Холодная отстраненность, возникавшая всякий раз, когда он заговаривал о людях, как всегда неприятно оцарапала слух. Было похоже, что он говорил о каких-то неприятных ему существах, на которых он может смотреть лишь со стороны, и при этом сам не имеет к ним никакого отношения. Эта его манера говорить всегда больно задевала Жекки, а подчас даже пугала, поскольку она видела, что Аболешев ни капли не притворяется, и оттого в подобных случаях его голос звучал особенно непреклонно и безжалостно.

И еще ей показалось невероятным, что он говорил примерно то же, что и Федыкин, как будто они подслушали друг друга. Или Аболешеву может быть, надо объяснять, почему она ни за что никогда не смириться с продажей своего леса?

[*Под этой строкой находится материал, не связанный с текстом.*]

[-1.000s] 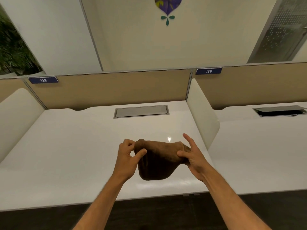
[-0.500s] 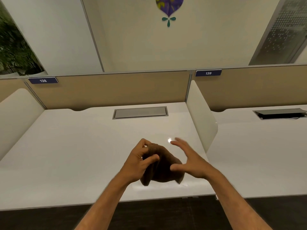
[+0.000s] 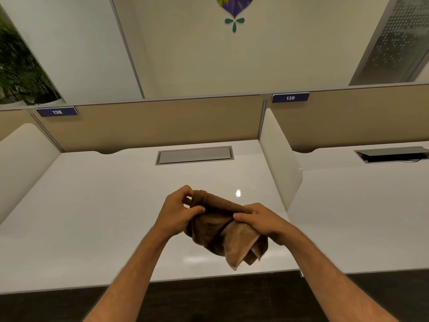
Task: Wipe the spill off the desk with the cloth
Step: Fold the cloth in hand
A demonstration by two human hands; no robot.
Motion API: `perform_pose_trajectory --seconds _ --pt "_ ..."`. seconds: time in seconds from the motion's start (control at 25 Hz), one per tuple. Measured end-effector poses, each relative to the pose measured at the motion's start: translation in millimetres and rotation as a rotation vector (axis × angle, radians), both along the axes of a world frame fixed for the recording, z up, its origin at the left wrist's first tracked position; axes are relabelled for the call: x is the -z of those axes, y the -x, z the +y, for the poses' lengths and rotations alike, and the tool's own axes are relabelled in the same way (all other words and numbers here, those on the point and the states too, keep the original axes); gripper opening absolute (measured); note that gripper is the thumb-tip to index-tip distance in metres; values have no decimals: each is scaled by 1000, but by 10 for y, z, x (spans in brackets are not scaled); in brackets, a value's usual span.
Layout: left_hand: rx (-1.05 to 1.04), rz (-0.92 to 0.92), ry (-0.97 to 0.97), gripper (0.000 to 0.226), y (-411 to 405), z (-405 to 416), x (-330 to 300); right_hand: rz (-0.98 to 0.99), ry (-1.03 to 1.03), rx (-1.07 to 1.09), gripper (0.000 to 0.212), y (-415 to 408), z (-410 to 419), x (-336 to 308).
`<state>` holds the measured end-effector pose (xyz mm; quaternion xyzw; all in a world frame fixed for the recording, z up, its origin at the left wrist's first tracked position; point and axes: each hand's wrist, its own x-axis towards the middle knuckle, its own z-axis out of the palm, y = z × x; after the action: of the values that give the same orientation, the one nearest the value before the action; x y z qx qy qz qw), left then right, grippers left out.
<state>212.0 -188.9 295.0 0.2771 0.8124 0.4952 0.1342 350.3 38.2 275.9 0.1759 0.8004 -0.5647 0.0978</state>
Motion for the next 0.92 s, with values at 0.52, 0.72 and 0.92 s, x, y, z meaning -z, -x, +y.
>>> perform_pose_trajectory --seconds 0.52,0.72,0.92 --pt "428 136 -32 45 146 406 327 104 597 461 36 449 -110 308" --pt "168 -250 13 74 990 532 513 117 580 489 53 794 138 269" --pt "409 -900 -103 65 1327 741 887 134 585 548 44 1172 297 330"
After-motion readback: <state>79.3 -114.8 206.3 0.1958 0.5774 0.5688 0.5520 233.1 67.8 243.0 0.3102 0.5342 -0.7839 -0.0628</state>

Жекки пристально вгляделась в поблекшие, почти утратившие прежний аквамариновый цвет, глаза мужа. Золотые отблески огня тонули в кромешной, поглощавшей их, бездне. Жекки оторопела. Эти любимые глаза смотрели на огонь с таким неприкрытым отчаяньем и с такой безнадежной тоской, что она, не выдержав, схватила бессильно повисшую руку Аболешева, прижалась к ней губами и прижималась до тех пор, пока он сам осторожно не высвободил свои занемевшие пальцы. Конечно, он все понимает, ему ничего не надо объяснять, и более того, он похоже, видит нечто такое, чего Жекки увидеть пока не в состоянии. Только невозможно поверить, что он безропотно готов смириться с тем, что открывается ему в там, в той отверстой огенной пустоте, что проступает сквозь трепещущие языки пламени. Невозможно принять его чересчур скоропалительную безнадежность. Как невозможно жить, зная, что все напрасно. Нет, чтобы он ни говорил, и чтобы он там ни предвидел, Жекки не собирается опускать руки, и то, что она решила для себя накануне, все равно не подлежит пересмотру, даже если Павлу Всеволодовичу сильно не понравится ее затея.